Jesus’s binding of Satan at the cross enables Christians to sit on heavenly “thrones” during the present age (Rev 20:4). These are not literal thrones. John is describing the Christian’s death as coming “to life” and reigning “with Christ for a thousand years.” Deceased Christians are now part of God’s heavenly court (cf. Dan 7:11-14, 18, 27; Rev 2:26-27; 3:21; 4:4; 11:16; Matt 19:28; Luke 22:30).
For the deceased who don’t believe in Jesus, “the rest of the dead did not come to life until the thousand years were ended” (Rev 20:5). But for “Anyone who believes in me,” Jesus says, they “will live, even after dying” (John 11:25). John calls our death-to-life moment “the first resurrection” (20:5). Why?
In Scripture, resurrection always means bodily resurrection. The Bible never speaks of death as the resurrection of the soul. To suggest that heaven is filled with disembodied souls is damaging to the Christian faith.
Scripture presents two bodily resurrections. The first bodily resurrection is Jesus’s resurrection in real time and space in history. Every time the word “first” modifies “resurrection” in the New Testament, it is a reference to the resurrection of Jesus. He is the first to rise from the dead, the firstborn from the dead, the firstfruits from the dead (1 Cor 15:20; Col 1:18; Acts 3:26; 26:23). Jesus’s resurrection is the first resurrection.
The second bodily resurrection is a future universal resurrection in real time and space in history. For believers, it will be “a resurrection of life” (Luke 14:14; Dan 12:2). Death is our enemy, but in Christ it is a defeated enemy. For unbelievers it will be “a resurrection of judgment” that leads to “the second death” (John 5:28; Acts 24:15; Rev 20:14-15). Dying once is hard enough, but the “second death” will be much worse.

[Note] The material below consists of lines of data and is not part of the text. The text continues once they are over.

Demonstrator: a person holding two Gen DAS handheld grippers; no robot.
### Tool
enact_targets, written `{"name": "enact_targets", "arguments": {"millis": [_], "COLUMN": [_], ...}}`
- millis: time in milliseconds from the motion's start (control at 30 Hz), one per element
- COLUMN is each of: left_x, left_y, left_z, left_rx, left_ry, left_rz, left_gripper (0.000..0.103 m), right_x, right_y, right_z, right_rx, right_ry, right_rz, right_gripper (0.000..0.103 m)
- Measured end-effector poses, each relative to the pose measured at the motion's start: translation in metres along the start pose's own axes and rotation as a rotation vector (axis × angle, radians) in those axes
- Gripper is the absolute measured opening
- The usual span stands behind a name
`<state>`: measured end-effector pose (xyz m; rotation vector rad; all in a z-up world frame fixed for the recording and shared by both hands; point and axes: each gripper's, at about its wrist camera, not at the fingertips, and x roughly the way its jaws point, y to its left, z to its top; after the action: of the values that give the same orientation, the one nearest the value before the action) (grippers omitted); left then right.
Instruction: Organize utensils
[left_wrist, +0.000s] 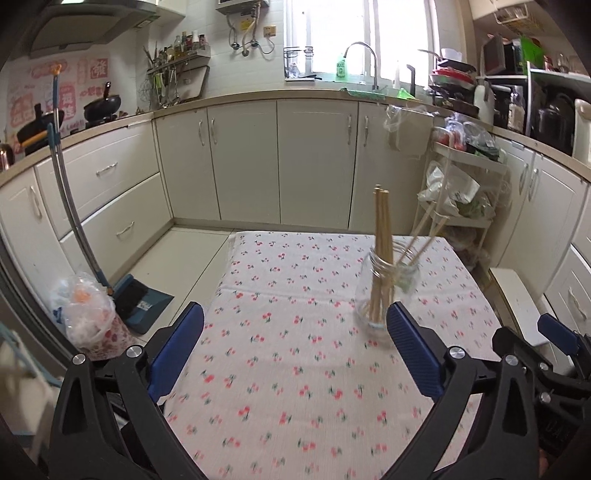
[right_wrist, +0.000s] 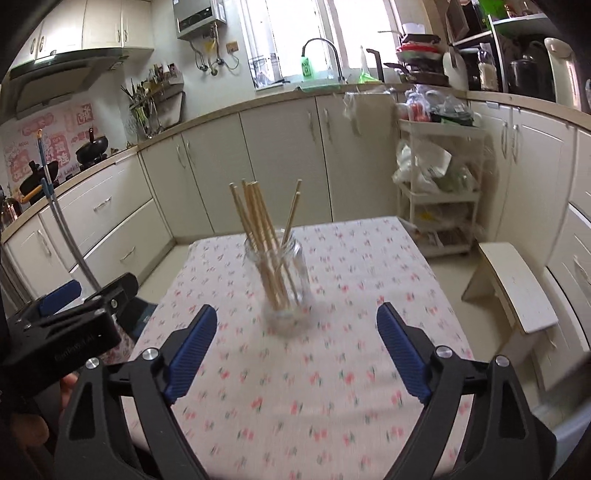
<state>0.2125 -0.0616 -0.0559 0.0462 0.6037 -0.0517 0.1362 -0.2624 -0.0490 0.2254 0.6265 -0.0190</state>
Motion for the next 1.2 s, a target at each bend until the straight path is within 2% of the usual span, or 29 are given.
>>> {"name": "enact_targets", "arguments": {"millis": [133,300,533,667,767,967,1200], "left_x": [-0.037,-0.091,-0.171,-0.200,-0.220,-0.260,-0.276], "left_y": [0.004,0.018,0.035,0.042,0.048,0.057,0.062], "left_z": [-0.005,-0.015,-0.042,-0.054,-0.059,-0.060,-0.057], "left_rx": [0.002,-0.011,-0.022,-0.040,-0.032,-0.025,-0.043], "left_ry": [0.037,0.077,0.088,0.109,0.135,0.063,0.024], "left_rz": [-0.008,0.010,0.029,0.052,0.039,0.060,0.054], "left_gripper": [0.095,0.095,0.095,0.095,0.095,0.095,0.095], "right_x": [-0.037,-0.095,-0.160,-0.181,-0.191,-0.217,-0.230], "right_y": [0.010,0.023,0.052,0.053,0.051,0.060,0.055], "right_z": [-0.005,-0.016,-0.048,-0.049,-0.047,-0.056,-0.058], "right_rx": [0.009,0.044,-0.005,-0.004,0.009,-0.023,0.002], "right_ry": [0.057,0.123,0.129,0.102,0.116,0.127,0.098], "right_rz": [-0.015,0.017,0.020,0.006,0.032,0.076,0.048], "right_gripper": [0.091,0.094,0.095,0.096,0.096,0.096,0.096]}}
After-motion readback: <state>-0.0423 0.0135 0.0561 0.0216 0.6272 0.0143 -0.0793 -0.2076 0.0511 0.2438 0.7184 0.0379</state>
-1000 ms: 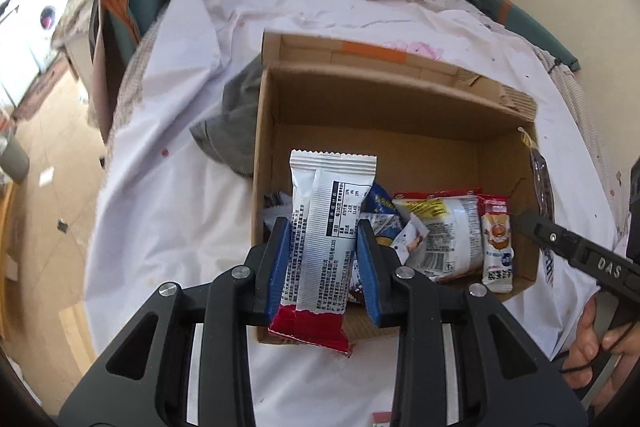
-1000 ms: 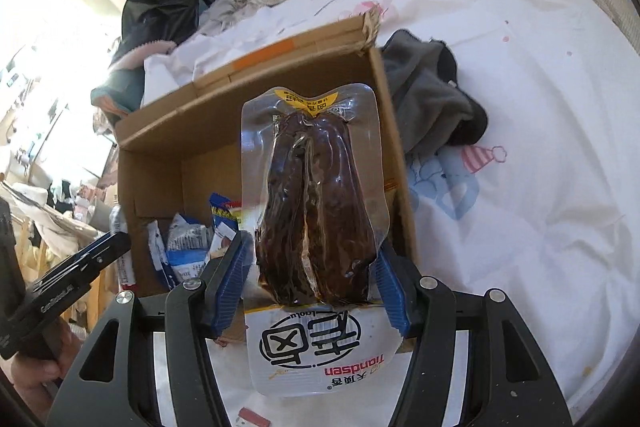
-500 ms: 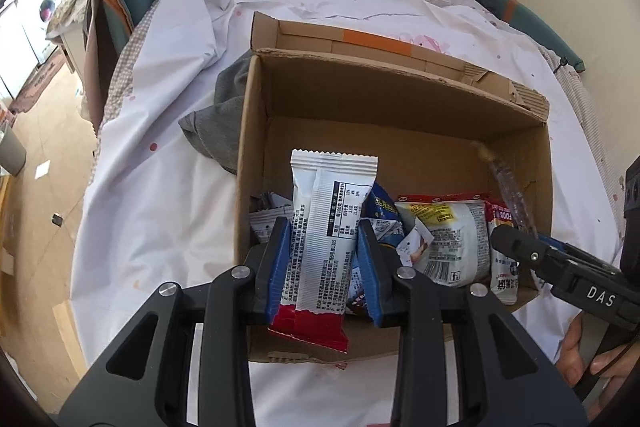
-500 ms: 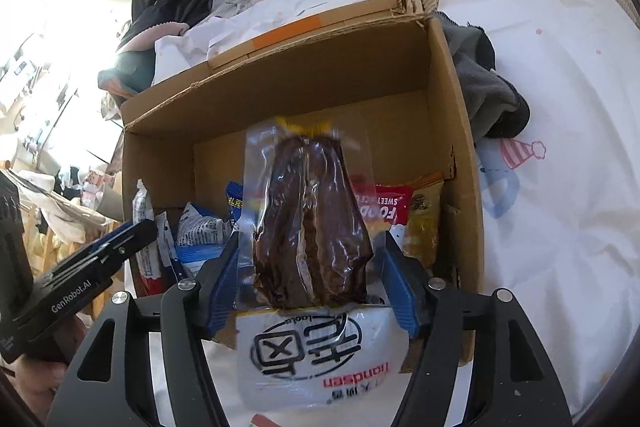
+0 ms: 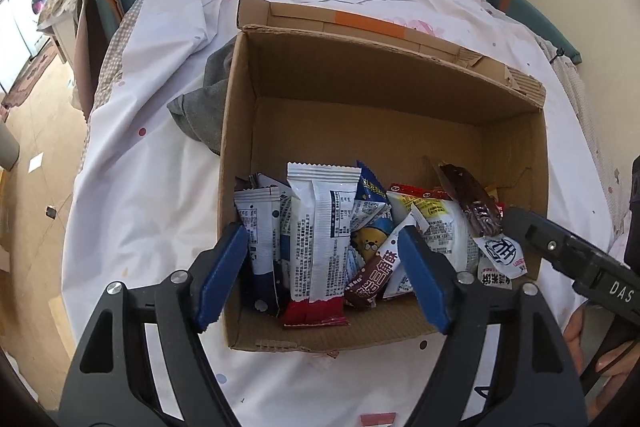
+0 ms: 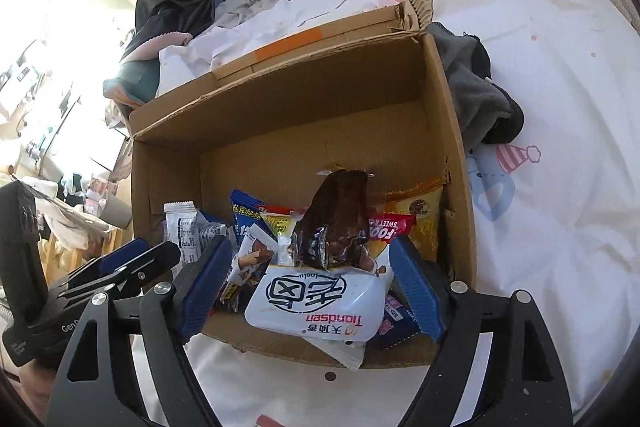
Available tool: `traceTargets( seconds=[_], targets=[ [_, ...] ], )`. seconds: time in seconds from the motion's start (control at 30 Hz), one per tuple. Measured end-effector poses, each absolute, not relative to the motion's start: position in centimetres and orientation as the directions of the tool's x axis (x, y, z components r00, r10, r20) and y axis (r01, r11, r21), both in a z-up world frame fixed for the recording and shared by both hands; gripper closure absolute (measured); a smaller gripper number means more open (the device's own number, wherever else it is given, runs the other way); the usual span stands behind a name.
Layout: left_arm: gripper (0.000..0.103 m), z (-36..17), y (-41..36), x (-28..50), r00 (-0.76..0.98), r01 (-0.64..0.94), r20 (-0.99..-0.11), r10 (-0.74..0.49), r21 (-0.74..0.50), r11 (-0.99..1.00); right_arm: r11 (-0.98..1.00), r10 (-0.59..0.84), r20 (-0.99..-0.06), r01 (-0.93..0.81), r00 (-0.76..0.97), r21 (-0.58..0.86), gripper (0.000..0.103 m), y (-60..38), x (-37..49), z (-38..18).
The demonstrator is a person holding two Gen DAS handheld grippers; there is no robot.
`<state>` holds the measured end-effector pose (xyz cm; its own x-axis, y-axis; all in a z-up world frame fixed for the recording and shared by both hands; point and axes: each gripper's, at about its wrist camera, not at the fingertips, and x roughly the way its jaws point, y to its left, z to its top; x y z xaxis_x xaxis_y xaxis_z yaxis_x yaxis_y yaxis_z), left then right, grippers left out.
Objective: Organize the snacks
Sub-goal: 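Carry both snacks into the box and open both tools, then withdraw both open tools from the box toward the last candies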
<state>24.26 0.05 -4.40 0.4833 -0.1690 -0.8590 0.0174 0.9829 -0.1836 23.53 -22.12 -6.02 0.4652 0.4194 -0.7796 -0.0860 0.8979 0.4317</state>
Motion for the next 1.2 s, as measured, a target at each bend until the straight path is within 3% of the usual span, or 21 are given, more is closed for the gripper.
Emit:
traceTargets(
  seconds=[1.2],
  targets=[
    [0.028, -4.1, 2.4, 19.3, 0.483, -0.01, -0.864, -0.144, -0.17, 0.985, 0.904, 0.415, -0.779, -0.118, 0.47, 0.41, 0.019, -20.9, 17.1, -4.8]
  ],
)
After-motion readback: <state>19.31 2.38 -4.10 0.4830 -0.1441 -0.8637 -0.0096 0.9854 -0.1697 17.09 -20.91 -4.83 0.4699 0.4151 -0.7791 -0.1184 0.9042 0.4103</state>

Notice, “Blessed and holy is the one who shares in the first resurrection! Over such the second death has no power, but they will be priests of God and of Christ, and they will reign with him for a thousand years” (Rev 20:6; this is one of seven beatitudes in Revelation; cf. 1:3, 14:13; 16:15; 19:9; 22:7, 14). “Though our outer self is wasting away,” we will share in “the first resurrection” (the resurrection of Jesus Christ) and be “further clothed” (2 Cor 5:1-5). Nothing shall separate us from Jesus—not even death (Rev 20:6; Rom 8:38-39).

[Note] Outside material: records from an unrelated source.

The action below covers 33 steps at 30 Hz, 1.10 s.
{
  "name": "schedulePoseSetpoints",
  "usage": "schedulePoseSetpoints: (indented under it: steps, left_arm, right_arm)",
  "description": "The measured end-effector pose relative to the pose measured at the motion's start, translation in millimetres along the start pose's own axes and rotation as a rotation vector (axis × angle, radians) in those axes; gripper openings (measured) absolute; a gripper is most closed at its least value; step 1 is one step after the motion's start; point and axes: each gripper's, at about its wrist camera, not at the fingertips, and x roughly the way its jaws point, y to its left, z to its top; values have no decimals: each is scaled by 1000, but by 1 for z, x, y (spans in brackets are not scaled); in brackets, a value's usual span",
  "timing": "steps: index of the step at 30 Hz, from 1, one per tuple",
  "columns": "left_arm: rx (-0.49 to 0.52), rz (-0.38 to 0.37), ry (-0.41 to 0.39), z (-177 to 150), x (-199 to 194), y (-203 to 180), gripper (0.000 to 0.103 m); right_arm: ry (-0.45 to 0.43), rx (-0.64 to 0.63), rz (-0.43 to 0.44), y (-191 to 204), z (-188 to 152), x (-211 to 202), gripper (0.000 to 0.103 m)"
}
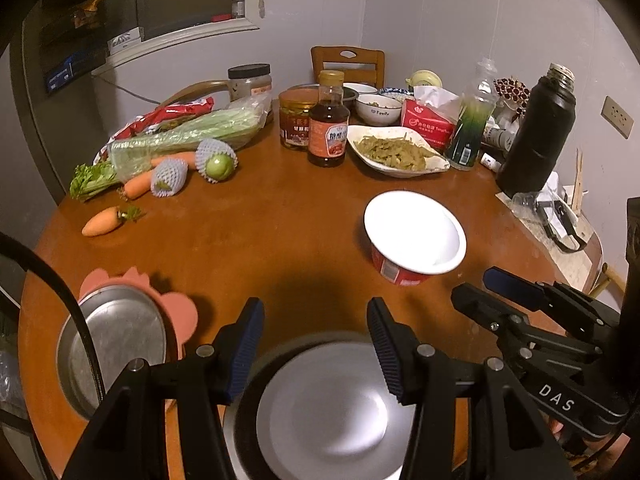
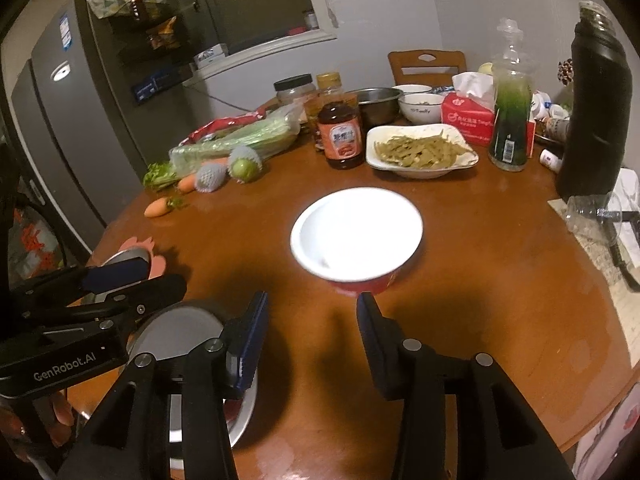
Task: Organize plates and bowls
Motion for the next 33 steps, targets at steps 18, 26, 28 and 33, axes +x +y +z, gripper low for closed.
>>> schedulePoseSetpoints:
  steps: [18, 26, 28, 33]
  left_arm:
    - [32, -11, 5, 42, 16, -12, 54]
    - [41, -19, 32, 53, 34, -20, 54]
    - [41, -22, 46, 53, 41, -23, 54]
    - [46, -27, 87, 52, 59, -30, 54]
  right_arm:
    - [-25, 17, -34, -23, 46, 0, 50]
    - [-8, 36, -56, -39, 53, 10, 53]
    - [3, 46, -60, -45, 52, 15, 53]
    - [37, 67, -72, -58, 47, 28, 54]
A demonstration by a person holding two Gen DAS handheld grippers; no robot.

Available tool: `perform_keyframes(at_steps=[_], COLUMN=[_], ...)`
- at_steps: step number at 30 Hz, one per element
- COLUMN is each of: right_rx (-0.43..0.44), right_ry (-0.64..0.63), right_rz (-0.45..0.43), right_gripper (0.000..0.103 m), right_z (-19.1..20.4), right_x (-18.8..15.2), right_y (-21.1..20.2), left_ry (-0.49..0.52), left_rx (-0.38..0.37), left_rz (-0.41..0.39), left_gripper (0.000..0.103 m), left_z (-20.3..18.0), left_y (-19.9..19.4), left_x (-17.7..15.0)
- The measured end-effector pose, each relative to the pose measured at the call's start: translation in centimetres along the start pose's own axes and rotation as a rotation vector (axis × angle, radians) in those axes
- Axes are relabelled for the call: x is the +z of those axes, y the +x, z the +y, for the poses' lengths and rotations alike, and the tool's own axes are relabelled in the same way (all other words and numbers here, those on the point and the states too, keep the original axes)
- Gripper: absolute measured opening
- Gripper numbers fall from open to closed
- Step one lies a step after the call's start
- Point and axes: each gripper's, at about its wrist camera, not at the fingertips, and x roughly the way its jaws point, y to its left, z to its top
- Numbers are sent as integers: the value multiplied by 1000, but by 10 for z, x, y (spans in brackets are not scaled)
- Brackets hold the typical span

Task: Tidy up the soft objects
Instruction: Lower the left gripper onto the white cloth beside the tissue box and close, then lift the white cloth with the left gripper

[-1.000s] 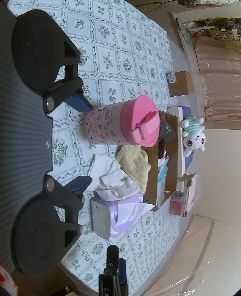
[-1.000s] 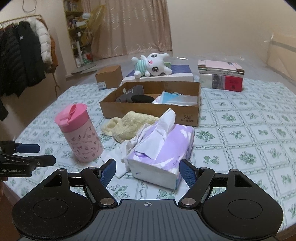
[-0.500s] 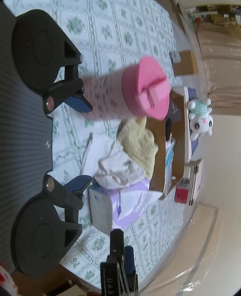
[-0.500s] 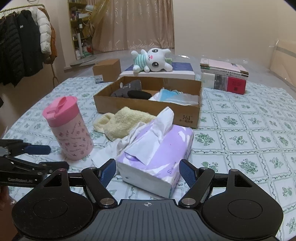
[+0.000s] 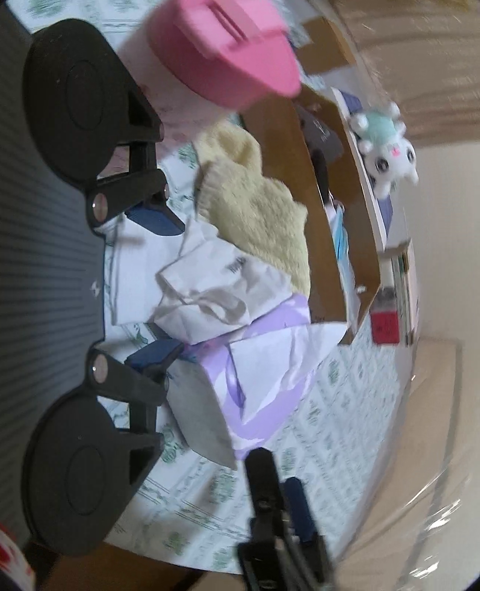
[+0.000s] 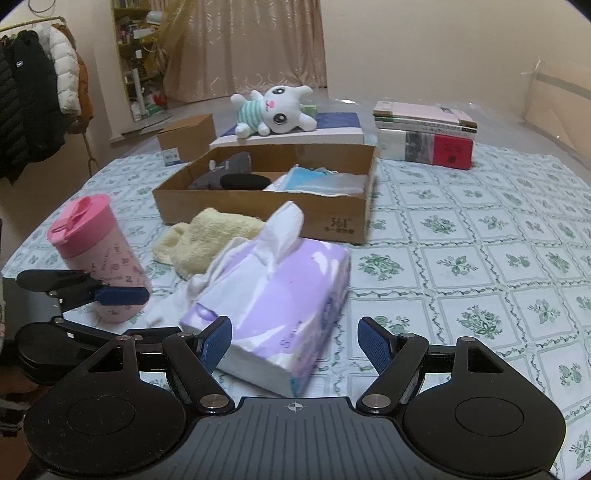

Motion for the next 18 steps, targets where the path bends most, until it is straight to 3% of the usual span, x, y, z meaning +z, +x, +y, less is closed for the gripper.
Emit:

Jesus’s resurrection was a resurrection that his followers are to participate in. When we are baptized into Christ, we become united in his death and his resurrection (Rom 6:5). The first resurrection, Christ’s resurrection, not only guarantees our future bodily resurrection, it also inseparably unites us to Jesus. At death, we share in Christ’s resurrection (Phil 3:10-11). “For as in Adam all die, so in Christ all will be made alive” (1 Cor 15:22).

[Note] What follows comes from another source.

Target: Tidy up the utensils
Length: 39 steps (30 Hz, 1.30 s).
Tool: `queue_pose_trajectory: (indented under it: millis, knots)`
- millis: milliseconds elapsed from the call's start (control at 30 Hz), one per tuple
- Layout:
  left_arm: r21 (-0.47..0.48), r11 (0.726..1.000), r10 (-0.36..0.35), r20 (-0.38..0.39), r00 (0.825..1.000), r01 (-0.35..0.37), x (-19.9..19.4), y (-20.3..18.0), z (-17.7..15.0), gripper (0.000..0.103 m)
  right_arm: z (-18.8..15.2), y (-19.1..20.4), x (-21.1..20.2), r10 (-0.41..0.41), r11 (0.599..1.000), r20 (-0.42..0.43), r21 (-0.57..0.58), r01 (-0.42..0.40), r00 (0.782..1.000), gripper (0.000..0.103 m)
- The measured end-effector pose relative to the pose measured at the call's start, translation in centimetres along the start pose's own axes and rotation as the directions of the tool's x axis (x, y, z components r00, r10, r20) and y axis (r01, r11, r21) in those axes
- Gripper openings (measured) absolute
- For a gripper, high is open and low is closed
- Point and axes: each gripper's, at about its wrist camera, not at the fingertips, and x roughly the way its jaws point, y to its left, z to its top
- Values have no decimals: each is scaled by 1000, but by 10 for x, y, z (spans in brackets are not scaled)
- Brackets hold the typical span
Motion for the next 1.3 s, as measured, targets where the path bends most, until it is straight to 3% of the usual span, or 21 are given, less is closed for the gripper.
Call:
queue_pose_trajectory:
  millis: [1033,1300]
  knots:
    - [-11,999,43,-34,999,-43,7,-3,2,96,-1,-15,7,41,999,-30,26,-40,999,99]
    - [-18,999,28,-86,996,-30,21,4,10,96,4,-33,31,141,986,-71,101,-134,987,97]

So, if we partake of Jesus’s resurrection when we die, will God “download our software onto his hardware until the time he gives us new hardware to run the software again for ourselves” in our resurrected bodies on the new earth (John Polkinghorne)? I don’t know. Scripture does not tell us.
But I do know that the gospel is way more focused on our life now and our life after our life in heaven. And we should be, too. “To live is Christ, and to die is gain” (Phil 1:21). We are forever in Christ! Be encouraged, my friends, and wait eagerly and patiently for “the redemption of our bodies” (Rom 8:23, 25).